- **INSTRUCTIONS TO FOLLOW**
Repeat only what appears from the line containing "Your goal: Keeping" through the last line of the listing below, exactly as written.

- **SUPPLIED DATA**
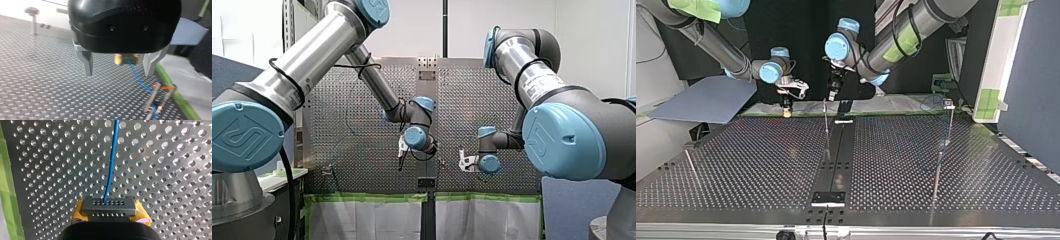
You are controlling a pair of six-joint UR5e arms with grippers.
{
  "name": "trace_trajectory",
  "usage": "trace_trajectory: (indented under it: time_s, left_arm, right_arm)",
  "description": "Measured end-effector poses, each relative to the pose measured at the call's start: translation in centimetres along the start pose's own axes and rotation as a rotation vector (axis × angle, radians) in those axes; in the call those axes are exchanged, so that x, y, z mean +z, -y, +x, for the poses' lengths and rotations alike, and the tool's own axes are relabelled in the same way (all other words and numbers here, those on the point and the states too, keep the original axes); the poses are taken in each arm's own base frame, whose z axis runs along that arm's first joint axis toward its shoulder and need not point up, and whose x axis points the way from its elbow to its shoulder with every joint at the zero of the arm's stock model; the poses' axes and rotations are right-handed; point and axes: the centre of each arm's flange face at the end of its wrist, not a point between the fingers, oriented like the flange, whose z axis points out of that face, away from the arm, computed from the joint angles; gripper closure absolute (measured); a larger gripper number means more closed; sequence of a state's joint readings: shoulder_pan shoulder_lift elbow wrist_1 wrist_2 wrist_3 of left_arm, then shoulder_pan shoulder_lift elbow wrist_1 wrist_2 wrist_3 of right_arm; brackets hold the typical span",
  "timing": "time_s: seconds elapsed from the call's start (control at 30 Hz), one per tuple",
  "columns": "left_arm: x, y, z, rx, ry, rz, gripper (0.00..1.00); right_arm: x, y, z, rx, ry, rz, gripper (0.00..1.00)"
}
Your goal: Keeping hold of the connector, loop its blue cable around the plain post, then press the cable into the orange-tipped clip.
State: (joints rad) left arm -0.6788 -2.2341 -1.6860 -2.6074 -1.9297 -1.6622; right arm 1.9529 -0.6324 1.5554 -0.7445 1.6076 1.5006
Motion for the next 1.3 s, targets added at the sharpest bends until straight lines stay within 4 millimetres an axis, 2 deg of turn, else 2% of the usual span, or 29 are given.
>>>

- **RESPONSE TO THIS EXERCISE**
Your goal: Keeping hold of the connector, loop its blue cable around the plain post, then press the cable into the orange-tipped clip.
State: (joints rad) left arm -0.6788 -2.2341 -1.6860 -2.6074 -1.9297 -1.6622; right arm 1.9529 -0.6324 1.5554 -0.7445 1.6076 1.5006
Motion for the next 1.3 s, targets added at the sharpest bends until straight lines stay within 4 millimetres an axis, 2 deg of turn, else 2% of the usual span, or 29 are given.
>>>

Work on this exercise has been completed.